DIRECTIONS FOR THIS TASK: Below are lines of data, and only some are wanted. Please repeat exactly those from the line that has "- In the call" through the line that has "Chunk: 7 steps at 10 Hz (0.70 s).".

Items listed in a dataset
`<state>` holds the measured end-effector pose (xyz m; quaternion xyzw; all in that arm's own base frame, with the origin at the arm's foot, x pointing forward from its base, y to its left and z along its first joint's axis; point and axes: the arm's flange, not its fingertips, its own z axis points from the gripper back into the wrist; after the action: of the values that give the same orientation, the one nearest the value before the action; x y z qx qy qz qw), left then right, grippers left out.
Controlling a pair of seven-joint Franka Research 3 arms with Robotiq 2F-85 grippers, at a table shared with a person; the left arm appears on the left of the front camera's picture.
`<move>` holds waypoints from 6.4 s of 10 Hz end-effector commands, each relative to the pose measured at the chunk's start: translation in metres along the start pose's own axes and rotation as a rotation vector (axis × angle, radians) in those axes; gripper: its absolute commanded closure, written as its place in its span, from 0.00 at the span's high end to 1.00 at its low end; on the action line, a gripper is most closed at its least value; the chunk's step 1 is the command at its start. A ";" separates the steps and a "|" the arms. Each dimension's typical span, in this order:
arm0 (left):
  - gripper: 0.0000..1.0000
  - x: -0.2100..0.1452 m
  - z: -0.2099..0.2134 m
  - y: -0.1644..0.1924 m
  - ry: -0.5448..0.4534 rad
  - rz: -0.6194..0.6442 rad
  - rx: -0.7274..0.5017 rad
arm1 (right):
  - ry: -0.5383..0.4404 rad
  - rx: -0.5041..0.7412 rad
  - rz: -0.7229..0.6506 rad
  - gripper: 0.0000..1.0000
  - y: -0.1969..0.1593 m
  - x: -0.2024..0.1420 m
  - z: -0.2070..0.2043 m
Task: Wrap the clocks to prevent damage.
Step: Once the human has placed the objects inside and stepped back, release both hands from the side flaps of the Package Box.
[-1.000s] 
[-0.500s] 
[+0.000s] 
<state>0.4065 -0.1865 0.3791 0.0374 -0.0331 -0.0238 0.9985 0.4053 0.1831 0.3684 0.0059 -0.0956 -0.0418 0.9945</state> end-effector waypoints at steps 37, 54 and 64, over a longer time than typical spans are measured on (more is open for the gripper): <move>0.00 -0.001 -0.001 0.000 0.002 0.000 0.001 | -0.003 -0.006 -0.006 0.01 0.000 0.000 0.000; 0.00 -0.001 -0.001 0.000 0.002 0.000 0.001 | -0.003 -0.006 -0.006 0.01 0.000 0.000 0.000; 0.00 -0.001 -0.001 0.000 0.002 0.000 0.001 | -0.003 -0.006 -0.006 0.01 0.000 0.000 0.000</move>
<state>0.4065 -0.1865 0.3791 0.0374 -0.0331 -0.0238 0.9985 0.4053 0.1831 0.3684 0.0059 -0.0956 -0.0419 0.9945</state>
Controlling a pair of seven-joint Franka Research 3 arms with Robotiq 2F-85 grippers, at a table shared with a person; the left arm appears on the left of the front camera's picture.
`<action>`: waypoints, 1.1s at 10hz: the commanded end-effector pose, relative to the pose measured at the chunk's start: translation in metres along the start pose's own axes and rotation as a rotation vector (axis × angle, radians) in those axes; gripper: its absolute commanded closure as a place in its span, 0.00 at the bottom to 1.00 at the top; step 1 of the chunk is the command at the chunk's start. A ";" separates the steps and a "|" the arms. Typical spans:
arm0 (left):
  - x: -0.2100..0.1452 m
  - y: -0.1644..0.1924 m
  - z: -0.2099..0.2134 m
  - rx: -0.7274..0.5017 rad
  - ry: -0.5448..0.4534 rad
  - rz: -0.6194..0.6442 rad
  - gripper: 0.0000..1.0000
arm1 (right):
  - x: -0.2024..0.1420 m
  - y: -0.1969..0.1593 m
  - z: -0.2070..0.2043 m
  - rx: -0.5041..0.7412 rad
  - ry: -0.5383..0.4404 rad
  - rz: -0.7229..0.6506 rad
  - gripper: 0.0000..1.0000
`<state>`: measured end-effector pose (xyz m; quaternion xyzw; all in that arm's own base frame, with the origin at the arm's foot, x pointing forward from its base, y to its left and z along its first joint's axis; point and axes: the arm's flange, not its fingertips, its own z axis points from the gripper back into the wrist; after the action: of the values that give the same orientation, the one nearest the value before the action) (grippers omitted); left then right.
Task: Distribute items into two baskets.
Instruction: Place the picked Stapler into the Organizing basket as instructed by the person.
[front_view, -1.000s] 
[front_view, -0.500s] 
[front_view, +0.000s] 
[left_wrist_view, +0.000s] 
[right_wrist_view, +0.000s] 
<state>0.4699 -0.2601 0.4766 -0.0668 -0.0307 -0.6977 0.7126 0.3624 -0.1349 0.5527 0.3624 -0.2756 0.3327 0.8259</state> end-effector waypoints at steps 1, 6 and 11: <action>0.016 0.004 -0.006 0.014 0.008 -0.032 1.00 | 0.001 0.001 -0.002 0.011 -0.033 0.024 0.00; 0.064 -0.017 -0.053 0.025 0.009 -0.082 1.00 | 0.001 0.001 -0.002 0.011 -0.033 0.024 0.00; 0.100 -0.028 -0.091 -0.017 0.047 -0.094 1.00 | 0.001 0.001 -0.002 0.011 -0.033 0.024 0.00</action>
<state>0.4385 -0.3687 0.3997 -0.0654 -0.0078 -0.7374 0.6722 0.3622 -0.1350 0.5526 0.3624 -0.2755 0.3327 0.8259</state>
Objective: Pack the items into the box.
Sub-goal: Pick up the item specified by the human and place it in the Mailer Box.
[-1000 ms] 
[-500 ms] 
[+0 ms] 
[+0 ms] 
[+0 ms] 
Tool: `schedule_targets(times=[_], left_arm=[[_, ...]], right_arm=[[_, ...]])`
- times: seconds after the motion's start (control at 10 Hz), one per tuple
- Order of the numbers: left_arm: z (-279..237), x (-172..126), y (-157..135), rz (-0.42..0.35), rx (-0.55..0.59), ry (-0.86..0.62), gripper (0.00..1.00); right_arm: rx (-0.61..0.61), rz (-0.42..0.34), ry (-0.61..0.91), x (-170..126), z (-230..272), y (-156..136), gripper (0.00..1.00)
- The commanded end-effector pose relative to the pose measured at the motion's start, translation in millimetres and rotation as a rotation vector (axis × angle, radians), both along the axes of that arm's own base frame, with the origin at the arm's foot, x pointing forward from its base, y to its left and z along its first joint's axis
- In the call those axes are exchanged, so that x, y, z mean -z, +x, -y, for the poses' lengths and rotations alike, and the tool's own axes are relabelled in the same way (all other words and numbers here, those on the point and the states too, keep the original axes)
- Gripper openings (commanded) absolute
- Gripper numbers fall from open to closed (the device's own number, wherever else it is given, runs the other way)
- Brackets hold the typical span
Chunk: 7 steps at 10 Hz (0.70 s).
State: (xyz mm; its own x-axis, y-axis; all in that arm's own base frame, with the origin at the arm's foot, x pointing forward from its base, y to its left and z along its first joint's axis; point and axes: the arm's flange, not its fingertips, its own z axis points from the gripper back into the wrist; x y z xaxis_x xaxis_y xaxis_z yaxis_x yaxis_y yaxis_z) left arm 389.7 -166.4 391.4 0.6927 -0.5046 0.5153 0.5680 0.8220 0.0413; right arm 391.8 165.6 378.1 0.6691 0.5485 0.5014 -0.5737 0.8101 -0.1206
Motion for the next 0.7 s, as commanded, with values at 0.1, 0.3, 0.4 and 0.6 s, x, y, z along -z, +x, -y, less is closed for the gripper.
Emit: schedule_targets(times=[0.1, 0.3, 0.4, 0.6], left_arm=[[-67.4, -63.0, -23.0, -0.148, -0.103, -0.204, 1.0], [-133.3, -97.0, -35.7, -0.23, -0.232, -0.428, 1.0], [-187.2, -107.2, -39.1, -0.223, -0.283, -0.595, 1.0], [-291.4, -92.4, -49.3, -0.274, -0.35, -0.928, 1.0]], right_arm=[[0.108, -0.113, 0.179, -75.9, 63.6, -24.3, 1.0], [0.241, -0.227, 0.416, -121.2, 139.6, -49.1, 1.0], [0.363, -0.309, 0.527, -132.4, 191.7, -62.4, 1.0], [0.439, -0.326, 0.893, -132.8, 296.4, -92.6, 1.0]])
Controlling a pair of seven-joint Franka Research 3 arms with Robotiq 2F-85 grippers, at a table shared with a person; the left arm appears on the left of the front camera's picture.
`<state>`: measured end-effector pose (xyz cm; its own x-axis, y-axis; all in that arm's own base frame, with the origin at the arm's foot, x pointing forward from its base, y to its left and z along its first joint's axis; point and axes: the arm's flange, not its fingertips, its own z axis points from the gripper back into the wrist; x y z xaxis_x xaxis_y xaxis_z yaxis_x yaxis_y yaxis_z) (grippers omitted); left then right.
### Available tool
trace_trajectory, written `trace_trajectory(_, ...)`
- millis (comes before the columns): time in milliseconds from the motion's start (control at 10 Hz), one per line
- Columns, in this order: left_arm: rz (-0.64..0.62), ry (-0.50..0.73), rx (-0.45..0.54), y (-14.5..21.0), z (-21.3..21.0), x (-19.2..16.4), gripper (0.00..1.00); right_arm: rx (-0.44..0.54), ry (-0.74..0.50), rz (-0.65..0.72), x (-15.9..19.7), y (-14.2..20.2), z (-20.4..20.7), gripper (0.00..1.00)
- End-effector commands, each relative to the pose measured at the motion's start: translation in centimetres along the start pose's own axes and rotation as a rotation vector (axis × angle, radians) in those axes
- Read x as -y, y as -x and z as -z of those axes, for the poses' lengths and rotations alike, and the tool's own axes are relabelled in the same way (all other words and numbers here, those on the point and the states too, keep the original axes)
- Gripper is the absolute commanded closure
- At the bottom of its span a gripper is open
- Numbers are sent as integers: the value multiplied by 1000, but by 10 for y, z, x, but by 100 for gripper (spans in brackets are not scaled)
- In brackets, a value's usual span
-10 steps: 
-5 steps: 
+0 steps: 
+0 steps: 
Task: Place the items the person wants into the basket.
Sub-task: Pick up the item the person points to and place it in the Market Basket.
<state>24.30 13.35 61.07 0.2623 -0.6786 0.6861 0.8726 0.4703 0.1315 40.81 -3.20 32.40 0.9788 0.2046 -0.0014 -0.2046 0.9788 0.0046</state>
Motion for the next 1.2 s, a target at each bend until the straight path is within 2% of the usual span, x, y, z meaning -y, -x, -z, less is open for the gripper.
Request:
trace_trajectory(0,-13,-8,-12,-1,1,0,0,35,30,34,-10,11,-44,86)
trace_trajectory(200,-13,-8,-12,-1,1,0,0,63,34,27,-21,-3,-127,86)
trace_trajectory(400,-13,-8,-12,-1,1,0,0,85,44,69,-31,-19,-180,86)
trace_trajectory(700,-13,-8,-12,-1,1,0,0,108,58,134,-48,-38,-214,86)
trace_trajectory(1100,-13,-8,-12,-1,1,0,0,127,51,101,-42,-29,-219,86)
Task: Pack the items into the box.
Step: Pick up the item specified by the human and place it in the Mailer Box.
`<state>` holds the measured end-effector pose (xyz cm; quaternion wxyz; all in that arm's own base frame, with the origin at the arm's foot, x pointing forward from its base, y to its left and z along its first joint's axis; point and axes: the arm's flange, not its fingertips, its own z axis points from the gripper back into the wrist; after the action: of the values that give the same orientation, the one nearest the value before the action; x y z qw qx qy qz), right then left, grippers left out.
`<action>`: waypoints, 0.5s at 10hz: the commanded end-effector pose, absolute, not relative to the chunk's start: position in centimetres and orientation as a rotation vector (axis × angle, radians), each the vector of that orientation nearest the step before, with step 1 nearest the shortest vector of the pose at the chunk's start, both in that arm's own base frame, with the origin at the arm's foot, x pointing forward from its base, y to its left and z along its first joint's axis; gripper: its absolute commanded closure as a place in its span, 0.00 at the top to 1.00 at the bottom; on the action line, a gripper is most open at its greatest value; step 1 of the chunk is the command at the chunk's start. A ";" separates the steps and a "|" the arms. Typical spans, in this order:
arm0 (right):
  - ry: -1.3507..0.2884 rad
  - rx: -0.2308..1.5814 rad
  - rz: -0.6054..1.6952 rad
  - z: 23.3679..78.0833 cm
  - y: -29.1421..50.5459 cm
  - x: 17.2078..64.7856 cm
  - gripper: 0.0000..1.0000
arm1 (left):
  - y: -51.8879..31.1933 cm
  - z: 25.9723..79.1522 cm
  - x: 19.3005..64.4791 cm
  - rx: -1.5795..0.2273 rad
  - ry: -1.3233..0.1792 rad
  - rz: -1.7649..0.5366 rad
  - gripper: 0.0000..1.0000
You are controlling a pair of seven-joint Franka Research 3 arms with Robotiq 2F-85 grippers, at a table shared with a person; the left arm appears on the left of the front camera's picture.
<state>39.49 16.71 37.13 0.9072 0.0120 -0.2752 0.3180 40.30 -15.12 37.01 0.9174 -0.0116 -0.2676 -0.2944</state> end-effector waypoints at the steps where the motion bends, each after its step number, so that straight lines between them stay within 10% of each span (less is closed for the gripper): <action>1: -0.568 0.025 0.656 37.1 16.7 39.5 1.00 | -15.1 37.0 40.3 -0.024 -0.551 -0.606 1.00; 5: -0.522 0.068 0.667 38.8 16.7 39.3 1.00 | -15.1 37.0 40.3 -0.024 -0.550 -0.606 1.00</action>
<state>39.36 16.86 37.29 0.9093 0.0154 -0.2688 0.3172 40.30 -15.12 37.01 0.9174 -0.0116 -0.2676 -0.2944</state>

RESPONSE FOR THIS EXERCISE:
- In the call those axes are exchanged, so that x, y, z mean -z, +x, -y, for the poses' lengths and rotations alike, and the tool's own axes are relabelled in the same way (all other words and numbers here, those on the point and the states too, keep the original axes)
- Gripper openings (commanded) absolute
- Gripper numbers fall from open to closed (the device's own number, wherever else it is given, runs the other way)
- Brackets hold the typical span
Chunk: 7 steps at 10 Hz (0.70 s).

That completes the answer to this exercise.